• Taking a Bite Out of Tooth Decay

    Taking a Bite Out of Tooth Decay

    By: Michelle Place, CRNP

    As parents you want to do whatever you can to make sure your kids are as healthy as they can be. While you worry about fevers and coughs and whether organic is best, the fact that dental health is a vital part of your child’s overall health is often overlooked.

    The truth is that  tooth decay is the most common chronic disease in children older than 5 years. Dental caries are five times more common than asthma and occur seven times more often than hay fever. One in four kids begin kindergarten with a history of dental caries. You may think these teeth do not matter because all they are good for is a few bucks from the tooth fairy, however, children with cavities in their baby teeth are much more likely to develop cavities in their adult teeth. The good news is that unlike a lot of other ailments, tooth decay is a disease that is by and large preventable.

    Your mouth is home to billions of bacteria. The main culprit in causing cavities is a bug with the ominous sounding name of mutans streptococci. Oral bacteria are usually transmitted from parent or caregiver to child. This most often happens after the eruption of the first tooth so usually between the ages of 6-31 months, however, these bacteria have been found on the tongues of infants as young as 3 mos of age. The younger the child is when their mouth is colonized by mutans streptococci, the more likely they are to develop dental caries.

    We must work together to keep children’s mouths healthy.

    What you can do:

    1. Avoid saliva sharing activities

    Do not “clean” your child’s pacifier by putting it in your mouth

    Do not share food or utensils

    Do not put your child’s hand in your mouth

    Do not kiss your child on the mouth

    1. Routine Dental Care

       

    Never allow your child to sleep with a bottle in his/her mouth

    Make sure water is fluoridated – use to make formula, etc.

    Start brushing twice a day at the first sign of a tooth with a smear (size of a grain of rice) of fluoride toothpaste, best right after breakfast and before bedtime

    Your child should not be allowed to brush their teeth independently until they are able to tie their own shoes (usually around 7 years of age)

    No sugary snacks or drinks/juice between meals

    Schedule regular dental visits starting at 1 year of age (see our website for a list of recommended pediatric dentists)

    What we can do:

    Here at Potomac Pediatrics we have started applying Fluoride Varnish at all well visits for children from 9 mos to 3 years of age. Fluoride is a mineral which strengthens tooth enamel (the outer coating on teeth) and slows down tooth decay. Studies show fluoride helps prevent new cavities from forming and if tooth decay is just starting it can even help repair the tooth! Even if a child receives fluoride from other sources such as through drinking water, the direct topical application of fluoride to the teeth is much more effective in preventing cavities and is recommended by the American Academy of Pediatrics.

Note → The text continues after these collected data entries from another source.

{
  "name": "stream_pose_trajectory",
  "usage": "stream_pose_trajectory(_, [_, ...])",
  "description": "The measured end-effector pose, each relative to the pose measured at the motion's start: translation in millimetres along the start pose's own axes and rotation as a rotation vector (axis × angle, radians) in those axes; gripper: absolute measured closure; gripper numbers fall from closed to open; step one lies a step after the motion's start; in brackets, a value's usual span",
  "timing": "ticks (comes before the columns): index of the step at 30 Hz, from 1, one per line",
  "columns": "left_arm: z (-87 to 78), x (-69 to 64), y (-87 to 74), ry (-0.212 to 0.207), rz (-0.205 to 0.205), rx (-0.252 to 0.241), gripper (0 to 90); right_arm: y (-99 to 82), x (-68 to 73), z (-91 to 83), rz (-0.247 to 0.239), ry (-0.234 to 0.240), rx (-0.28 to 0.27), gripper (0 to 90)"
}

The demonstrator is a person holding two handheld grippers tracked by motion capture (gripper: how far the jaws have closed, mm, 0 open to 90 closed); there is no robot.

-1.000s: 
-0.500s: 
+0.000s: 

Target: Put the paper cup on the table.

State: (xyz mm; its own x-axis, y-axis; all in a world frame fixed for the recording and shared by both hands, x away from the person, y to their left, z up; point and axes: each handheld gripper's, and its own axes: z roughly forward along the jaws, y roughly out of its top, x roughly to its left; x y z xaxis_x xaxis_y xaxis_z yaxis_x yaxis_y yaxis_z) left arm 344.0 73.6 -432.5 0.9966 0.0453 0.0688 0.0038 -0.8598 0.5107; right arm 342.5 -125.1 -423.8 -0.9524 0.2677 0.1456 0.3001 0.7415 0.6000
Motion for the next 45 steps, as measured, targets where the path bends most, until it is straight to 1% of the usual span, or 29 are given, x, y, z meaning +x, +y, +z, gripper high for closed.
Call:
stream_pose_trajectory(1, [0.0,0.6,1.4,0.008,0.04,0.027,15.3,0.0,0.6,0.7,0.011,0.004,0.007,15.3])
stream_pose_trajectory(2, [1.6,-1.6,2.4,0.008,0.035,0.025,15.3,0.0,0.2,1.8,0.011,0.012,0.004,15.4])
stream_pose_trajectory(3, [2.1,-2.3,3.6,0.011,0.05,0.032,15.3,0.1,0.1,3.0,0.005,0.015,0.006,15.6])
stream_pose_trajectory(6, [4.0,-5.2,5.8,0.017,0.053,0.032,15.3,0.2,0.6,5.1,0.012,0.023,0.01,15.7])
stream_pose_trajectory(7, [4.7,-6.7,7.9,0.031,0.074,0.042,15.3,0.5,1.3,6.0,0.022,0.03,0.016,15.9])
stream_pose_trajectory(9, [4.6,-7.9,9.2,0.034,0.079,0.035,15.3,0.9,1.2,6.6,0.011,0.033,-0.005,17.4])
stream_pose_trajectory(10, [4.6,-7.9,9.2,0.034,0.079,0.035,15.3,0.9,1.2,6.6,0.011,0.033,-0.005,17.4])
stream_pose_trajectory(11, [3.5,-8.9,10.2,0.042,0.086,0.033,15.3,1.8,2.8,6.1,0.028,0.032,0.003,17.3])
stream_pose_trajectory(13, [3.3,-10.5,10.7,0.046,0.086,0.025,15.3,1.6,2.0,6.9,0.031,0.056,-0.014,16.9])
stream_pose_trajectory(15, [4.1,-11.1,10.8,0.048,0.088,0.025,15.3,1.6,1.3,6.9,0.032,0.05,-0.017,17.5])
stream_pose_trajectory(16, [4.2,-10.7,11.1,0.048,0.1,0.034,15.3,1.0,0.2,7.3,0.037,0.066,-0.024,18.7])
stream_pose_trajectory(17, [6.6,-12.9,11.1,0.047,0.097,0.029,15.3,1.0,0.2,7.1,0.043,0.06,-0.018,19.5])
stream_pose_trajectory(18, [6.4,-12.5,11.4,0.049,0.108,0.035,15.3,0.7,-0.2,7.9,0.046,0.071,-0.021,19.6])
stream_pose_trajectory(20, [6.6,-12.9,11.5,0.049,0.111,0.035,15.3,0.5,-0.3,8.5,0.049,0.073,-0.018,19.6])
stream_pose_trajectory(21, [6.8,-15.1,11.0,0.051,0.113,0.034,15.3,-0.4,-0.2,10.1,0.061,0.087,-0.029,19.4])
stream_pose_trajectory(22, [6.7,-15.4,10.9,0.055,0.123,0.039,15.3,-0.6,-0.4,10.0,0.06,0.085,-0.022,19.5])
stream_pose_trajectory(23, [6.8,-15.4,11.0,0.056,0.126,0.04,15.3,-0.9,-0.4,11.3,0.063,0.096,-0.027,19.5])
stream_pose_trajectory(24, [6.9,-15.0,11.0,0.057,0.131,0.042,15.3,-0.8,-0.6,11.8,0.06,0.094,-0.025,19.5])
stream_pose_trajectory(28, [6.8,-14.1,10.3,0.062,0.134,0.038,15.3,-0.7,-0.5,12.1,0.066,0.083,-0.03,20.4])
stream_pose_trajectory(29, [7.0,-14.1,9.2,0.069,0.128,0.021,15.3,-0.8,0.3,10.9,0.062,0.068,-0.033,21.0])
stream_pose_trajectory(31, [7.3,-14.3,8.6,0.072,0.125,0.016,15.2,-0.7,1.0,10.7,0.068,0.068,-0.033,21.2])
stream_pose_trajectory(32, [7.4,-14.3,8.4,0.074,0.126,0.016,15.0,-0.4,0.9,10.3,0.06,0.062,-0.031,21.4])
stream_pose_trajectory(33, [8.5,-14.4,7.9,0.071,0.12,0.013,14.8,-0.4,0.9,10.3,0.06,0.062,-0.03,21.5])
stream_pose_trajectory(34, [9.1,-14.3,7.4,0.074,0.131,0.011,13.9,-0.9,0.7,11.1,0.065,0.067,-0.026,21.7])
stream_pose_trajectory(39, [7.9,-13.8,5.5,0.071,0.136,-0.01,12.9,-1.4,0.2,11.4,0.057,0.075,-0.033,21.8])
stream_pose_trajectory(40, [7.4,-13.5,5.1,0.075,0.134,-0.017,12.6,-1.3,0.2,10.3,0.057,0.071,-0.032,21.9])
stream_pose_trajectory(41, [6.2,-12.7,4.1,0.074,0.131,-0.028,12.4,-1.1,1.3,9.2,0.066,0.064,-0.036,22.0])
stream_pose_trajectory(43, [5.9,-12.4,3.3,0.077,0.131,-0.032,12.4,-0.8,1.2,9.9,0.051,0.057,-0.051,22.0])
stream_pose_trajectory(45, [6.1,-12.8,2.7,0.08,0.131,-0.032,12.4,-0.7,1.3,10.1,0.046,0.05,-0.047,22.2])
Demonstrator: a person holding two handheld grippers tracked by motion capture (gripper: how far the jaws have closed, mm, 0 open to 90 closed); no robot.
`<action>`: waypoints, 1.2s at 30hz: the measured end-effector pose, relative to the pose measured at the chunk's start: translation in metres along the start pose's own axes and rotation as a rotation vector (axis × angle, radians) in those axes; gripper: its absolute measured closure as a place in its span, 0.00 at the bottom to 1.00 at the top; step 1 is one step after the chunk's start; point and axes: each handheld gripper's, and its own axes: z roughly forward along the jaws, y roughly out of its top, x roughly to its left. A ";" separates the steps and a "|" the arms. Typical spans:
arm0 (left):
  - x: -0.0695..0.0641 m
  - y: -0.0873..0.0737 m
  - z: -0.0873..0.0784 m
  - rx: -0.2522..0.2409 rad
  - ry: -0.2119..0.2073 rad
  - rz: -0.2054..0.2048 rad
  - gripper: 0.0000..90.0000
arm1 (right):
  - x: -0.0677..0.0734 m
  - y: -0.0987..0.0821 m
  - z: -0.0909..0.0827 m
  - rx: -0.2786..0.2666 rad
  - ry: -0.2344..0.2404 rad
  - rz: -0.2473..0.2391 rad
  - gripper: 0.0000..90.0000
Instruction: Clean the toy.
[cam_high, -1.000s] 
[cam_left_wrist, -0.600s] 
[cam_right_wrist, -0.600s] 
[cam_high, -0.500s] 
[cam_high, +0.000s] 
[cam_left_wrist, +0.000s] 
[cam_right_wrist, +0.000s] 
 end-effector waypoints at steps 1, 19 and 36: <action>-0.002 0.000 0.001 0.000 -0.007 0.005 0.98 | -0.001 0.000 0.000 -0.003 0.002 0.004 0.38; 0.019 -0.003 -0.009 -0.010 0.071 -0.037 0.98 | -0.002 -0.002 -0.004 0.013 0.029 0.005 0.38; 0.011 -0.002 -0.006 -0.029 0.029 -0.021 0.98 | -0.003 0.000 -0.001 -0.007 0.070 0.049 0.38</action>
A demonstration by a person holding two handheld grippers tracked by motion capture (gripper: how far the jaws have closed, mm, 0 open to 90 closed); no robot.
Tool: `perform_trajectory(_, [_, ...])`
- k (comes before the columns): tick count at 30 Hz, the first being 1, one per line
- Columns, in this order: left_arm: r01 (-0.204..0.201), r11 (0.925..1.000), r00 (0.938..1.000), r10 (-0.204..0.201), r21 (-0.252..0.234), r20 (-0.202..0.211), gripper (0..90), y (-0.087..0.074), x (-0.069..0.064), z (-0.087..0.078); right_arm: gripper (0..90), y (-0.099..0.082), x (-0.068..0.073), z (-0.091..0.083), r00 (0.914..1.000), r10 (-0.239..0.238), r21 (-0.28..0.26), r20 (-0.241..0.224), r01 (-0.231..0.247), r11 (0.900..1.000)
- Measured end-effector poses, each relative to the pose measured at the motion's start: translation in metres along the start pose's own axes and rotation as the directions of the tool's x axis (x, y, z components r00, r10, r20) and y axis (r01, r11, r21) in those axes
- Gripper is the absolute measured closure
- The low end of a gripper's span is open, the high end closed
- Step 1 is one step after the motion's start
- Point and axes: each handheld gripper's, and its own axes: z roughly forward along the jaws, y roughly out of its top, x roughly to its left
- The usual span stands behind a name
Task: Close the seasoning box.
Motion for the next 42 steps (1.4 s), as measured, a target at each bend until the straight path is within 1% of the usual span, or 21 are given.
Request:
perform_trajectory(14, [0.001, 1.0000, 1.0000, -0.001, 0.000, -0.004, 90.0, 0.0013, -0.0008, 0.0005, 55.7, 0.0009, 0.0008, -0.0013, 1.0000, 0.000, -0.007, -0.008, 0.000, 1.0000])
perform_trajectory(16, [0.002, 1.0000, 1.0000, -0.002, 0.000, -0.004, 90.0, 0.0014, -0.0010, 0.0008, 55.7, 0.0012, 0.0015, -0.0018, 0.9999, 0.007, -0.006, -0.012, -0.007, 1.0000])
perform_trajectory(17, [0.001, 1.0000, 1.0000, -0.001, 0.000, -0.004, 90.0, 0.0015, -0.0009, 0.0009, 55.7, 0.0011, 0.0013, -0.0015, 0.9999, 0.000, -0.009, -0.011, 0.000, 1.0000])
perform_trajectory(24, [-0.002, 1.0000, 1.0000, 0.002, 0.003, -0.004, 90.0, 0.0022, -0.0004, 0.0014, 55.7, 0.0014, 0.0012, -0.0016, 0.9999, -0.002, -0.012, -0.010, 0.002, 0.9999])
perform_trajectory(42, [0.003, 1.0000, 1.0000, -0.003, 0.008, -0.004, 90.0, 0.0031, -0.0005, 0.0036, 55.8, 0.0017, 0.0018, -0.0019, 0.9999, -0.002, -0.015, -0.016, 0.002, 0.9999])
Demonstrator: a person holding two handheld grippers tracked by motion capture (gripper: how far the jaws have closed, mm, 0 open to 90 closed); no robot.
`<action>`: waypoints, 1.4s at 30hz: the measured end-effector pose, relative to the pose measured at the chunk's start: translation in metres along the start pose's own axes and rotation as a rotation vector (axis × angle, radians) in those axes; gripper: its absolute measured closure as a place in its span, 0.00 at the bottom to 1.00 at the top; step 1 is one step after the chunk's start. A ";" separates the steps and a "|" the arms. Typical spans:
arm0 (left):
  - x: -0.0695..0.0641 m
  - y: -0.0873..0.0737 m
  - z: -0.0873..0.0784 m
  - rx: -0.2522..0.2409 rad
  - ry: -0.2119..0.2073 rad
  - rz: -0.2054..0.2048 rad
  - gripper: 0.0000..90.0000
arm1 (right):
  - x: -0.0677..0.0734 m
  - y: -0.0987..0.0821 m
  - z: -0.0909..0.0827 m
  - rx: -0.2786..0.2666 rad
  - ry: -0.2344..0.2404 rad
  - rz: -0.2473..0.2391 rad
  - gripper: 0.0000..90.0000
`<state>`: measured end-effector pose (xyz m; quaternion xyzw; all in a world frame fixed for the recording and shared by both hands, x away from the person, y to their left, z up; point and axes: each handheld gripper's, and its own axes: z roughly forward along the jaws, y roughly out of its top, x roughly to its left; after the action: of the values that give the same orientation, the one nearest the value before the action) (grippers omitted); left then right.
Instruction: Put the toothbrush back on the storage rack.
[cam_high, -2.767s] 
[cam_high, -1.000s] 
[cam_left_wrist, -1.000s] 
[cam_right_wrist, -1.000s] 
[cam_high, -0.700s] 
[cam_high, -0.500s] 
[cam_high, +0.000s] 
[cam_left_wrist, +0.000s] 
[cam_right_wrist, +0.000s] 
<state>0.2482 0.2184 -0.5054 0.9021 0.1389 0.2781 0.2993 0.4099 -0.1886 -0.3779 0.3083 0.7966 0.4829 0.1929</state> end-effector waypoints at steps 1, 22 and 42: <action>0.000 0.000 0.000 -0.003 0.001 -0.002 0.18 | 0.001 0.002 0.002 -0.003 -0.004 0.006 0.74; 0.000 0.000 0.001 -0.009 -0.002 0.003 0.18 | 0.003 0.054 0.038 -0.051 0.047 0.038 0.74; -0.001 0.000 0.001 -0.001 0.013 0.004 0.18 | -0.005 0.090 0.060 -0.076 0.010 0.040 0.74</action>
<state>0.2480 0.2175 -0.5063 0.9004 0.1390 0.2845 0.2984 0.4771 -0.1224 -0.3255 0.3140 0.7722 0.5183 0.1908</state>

    I know what you are thinking…

    Isn’t this a job for the dentist?

    Very young children often do not see a dentist unless there is a problem They do, however, go to their pediatrician’s office for 11 well child visits by the time they are 3 years old. This allows the fluoride treatments to be completed as recommended. All children should continue to visit a dentist starting at their first birthday for routine dental care.

    How is it done?

    The procedure is quick (less than 2 minutes) and painless (unless the provider gets bitten). While lying in their caregiver’s lap, a small piece of gauze is used to clean and dry the teeth. The bubblegum flavored varnish is painted onto all tooth surfaces using a tiny brush. The varnish forms a sticky covering over the teeth that hardens as soon as saliva touches it. Depending on the brand of varnish used the teeth may temporarily look yellow or dull. Do not worry, your child’s teeth will return to normal after the fluoride varnish is brushed off the following morning. Most children like the taste.

    Does it hurt?

    It does not hurt when the varnish is applied, however, this does not mean that young children will not cry before or during the procedure. Fortunately, brushing on the varnish only takes a few minutes. Also, crying results in an open mouth which makes getting in there to apply the varnish much easier.

    How long will we have to wait to feed the baby?

    Your child can drink and eat immediately after the fluoride application but should avoid sticky, hard or hot foods for the rest of the day. You should not brush your child’s teeth until the next morning at which time the varnish will come off leaving the teeth white and shiny.

    Is it safe?

    Fluoride varnish is safe. Due to the fact that it hardens as soon as it comes in contact with saliva, almost no fluoride is swallowed.  

    Oh, great! Another thing I have to pay for?

    Good news! Insurance companies are now required by law to cover this procedure. As a result, it ends up being little to no cost for you!